Dear Mr. Splashy Pants,

Congratulations on being an amazing Internet meme. How’d you do it? You stand for a great cause–GreenPeace wanted to make people more aware of the whales that were threatened in Japan–and you emerged as the people’s choice for icons in this movement.mister-splashy-pants

But you were the underdog (underwhale?  underwear?).  Most of the names for the representative whale were serious, symbolic, ethereal names like Anahi and Kaimana.  And yet you prevailed, because GreenPeace left it up to a vote over social media.  When you won, GreenPeace pulled the old “we’re going to keep the contest open a while longer” trick, at which point your supporters only became more emboldened, determined to see their beloved Mr. Splashy Pants the name of the GreenPeace whale.
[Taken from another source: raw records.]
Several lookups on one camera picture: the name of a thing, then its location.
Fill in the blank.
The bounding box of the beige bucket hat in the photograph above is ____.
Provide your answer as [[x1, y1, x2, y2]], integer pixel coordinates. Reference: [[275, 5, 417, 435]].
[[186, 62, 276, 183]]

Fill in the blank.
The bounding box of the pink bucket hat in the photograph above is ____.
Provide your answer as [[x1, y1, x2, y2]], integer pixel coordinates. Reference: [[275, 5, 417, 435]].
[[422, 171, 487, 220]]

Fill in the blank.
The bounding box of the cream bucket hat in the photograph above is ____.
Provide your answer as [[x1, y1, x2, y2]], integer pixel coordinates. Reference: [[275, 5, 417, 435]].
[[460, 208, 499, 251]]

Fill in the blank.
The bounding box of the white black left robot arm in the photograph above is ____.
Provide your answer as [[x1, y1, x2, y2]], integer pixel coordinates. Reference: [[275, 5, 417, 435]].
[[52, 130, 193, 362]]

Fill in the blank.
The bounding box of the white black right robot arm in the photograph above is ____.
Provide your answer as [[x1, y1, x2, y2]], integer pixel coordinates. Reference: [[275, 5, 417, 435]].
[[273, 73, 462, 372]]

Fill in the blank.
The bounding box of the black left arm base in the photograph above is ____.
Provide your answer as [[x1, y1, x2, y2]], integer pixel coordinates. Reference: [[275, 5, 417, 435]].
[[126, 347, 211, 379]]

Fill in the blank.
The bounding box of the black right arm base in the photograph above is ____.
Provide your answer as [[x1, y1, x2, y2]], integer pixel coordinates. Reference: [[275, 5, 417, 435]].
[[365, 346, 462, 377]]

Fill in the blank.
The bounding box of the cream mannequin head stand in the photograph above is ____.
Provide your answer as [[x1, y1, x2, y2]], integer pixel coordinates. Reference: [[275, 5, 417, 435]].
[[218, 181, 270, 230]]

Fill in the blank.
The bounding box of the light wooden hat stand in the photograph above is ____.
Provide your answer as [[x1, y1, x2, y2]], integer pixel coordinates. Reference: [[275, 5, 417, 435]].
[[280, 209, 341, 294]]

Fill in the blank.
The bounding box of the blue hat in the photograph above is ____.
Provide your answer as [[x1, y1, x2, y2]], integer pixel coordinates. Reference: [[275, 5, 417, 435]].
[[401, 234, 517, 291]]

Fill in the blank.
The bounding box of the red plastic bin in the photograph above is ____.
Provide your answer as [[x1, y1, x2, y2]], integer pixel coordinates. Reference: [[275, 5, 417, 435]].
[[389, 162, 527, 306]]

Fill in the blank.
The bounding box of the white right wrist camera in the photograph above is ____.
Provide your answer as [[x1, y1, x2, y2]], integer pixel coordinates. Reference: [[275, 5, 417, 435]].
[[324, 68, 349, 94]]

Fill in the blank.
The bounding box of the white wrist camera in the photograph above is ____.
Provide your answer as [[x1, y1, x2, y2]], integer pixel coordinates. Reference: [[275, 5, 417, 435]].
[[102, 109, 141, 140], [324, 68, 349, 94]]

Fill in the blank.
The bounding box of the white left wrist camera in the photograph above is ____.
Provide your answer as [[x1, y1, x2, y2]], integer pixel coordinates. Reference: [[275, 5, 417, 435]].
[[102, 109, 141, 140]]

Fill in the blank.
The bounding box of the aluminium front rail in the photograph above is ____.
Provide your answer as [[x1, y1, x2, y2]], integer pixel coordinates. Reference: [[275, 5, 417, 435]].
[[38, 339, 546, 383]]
That’s why we’re writing you for advice, Mr. Pants, in hopes that we could make the kind of splash on social media that you have.  We’ve blogged serious stuff. We’ve blogged silly stuff.  We’ve submitted a video in response to the one that the CDC did.  We just don’t have your supporters or your success.  But we know, Splashy, that you understand the importance of self-preservation, and fighting back against those who would perpetrate violence.  We know you get it, Splashy.

Please write with any suggestions as to contests &etc.  Thank you.